We completed a bush shelter challenge. The cadets had 30 mins to build a shelter that could house all of them and keep them dry through the approaching rainstorm. We had many interesting designs built around fallen trees, sticks and dead fern fronds. The cadets showed excellent teamwork and bushcraft skills. Some shelters proved more water resistant than others, but everyone had fun and learnt valuable skills in the process.

We retired to camp, roasted marshmallows on the fire and had sausages in bread.

On our second day we woke up early and cooked bacon and eggs. Our first activity was the flying fox. Everyone had a go and there were many waves, back flips and special moves. The cadets cheered each other on and showed excellent team morale. The weather held out well and the sun shone causing excellent spirits amongst all. The second activity was team building challenges.

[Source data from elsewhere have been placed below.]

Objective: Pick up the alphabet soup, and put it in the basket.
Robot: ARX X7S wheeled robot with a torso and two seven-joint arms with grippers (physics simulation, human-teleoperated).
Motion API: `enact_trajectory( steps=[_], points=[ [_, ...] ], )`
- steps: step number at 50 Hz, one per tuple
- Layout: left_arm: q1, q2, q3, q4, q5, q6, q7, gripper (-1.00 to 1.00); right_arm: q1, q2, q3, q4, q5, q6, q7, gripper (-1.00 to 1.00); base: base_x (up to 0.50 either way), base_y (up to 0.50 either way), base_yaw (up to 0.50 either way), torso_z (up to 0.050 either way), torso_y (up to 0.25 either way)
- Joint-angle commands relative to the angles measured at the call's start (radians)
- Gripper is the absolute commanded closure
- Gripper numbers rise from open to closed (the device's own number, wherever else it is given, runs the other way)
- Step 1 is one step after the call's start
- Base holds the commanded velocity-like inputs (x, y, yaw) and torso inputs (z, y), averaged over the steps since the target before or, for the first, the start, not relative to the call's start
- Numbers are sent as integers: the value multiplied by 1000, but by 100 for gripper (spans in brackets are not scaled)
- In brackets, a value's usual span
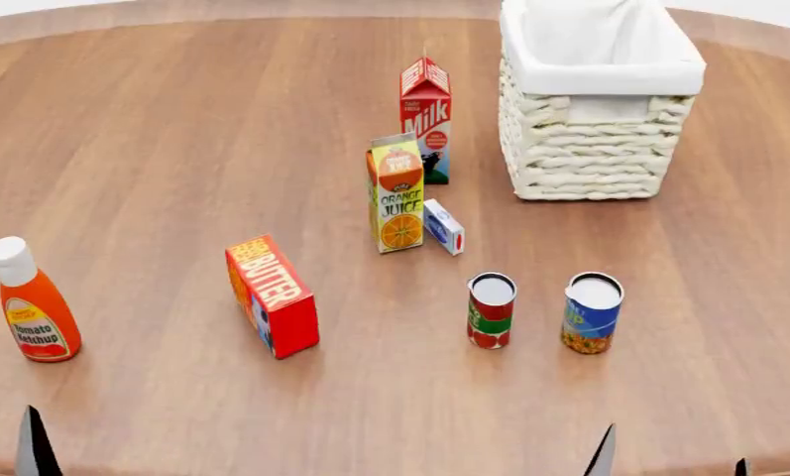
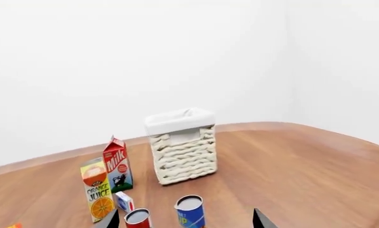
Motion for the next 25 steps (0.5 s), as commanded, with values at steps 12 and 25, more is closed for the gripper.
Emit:
enact_trajectory(
  steps=[12,25],
  points=[
    [4,-21,-1,7,-38,25,-30,-100,10,21,4,10,36,2,29,-100,0,-49,0,0,0],
    [7,-31,18,6,-35,31,-39,-100,11,31,-13,10,32,6,42,-100,0,-150,0,0,0]
  ],
)
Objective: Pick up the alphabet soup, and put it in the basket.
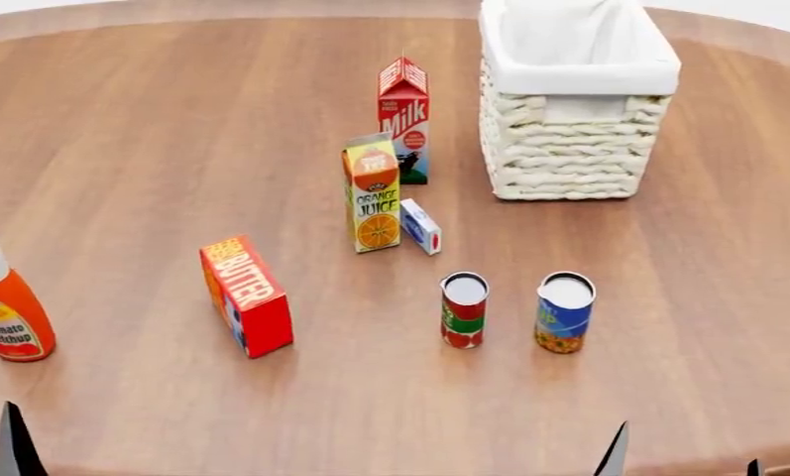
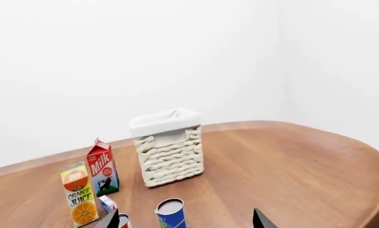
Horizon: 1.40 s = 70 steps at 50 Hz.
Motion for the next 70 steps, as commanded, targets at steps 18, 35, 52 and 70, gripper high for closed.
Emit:
enact_trajectory(
  steps=[18,35,52,70],
  points=[
    [6,-22,28,-2,-3,15,-20,-100,2,23,-17,1,20,1,21,-100,0,-166,0,0,0],
    [3,-33,35,-7,-14,27,-32,-100,-2,34,-31,2,21,-8,28,-100,0,-162,0,0,0],
    [4,-44,46,-6,-18,30,-43,-100,1,43,-36,1,32,-8,40,-100,0,-217,0,0,0],
    [0,-50,61,-13,-15,42,-52,-100,5,53,-51,3,37,-1,50,-100,-8,-238,0,0,0]
  ],
)
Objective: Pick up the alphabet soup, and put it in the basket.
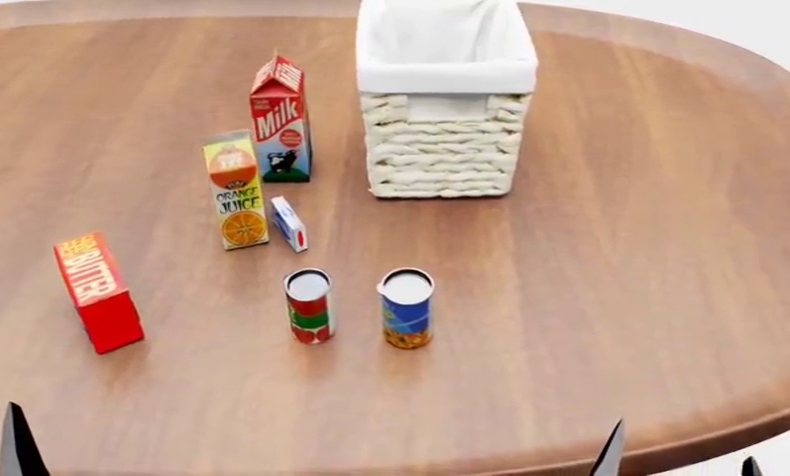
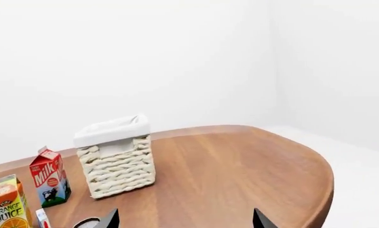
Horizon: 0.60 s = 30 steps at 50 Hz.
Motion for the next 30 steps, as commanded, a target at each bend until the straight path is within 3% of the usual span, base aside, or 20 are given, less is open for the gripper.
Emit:
enact_trajectory(
  steps=[1,18,30],
  points=[
    [-2,-4,10,-4,2,6,-6,-100,1,7,-8,-1,5,5,7,-100,-20,-289,0,0,0],
    [-4,-12,21,-6,0,13,-15,-100,1,15,-18,-2,11,0,13,-100,-13,-274,0,0,0],
    [-4,-17,27,-7,-2,17,-19,-100,4,21,-32,1,1,1,19,-100,34,-112,0,0,0]
  ],
)
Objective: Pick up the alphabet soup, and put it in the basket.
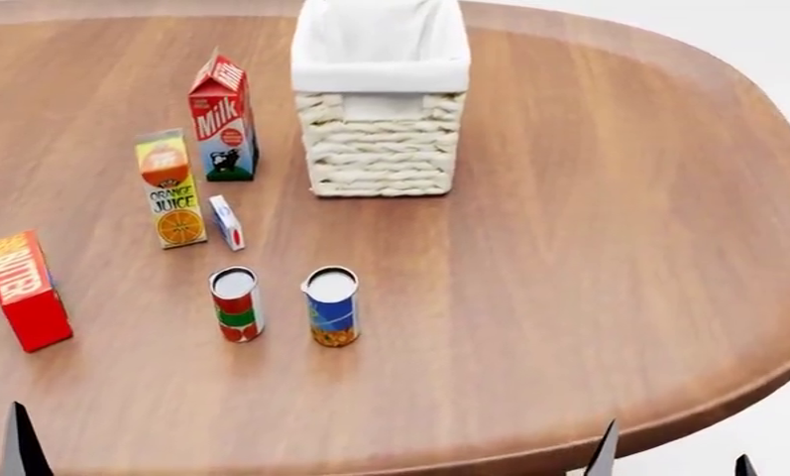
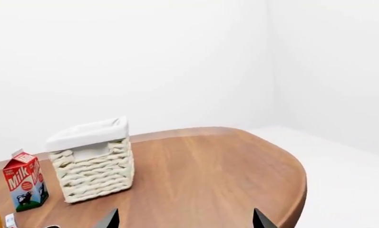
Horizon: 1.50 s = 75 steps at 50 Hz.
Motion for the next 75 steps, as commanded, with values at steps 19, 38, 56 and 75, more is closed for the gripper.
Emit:
enact_trajectory(
  steps=[19,38,56,75],
  points=[
    [1,-14,15,-2,-13,12,-10,-100,-12,17,-41,-1,0,-31,-21,-100,359,-41,0,0,0],
    [4,-20,28,3,-10,18,-20,-100,-12,25,-48,1,12,-36,-18,-100,411,-34,0,0,0],
    [1,-28,34,-4,-14,27,-26,-100,-11,31,-57,3,12,-41,-11,-100,348,-33,0,0,0],
    [9,-36,43,5,-13,29,-36,-100,-18,38,-64,-4,12,-47,-1,-100,282,-15,0,0,0]
  ],
)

The cadets used ingenuity and teamwork to overcome a series of small challenges. In the afternoon we collected branches for a bonfire. We took a night walk in the dark to improve our bush awareness. We listened to the sounds of the bush and heard birds, insects and frogs.

On our third day we engaged in bush ecology activities. We learnt from camp experts about the various invasive species in the bush. We worked in pairs to Identify and extract three leaf garlic grass. We observed invasive species such as Watsonia, Peach trees and Blackberry bushes.

We collected Lucin tree branches that had fallen and gathered them to feed to local goats. There was a competition to collect the most Watsonia bulbs. The team which extracted the most Watsonia brains (bulbs) got to feed the new 5-week-old baby goats.

The cadets showed excellent collaboration and bush ecology skills and learnt new skills about caring for and maintaining their local bushland. The end of Term 3 Cadet Camp was an astounding success.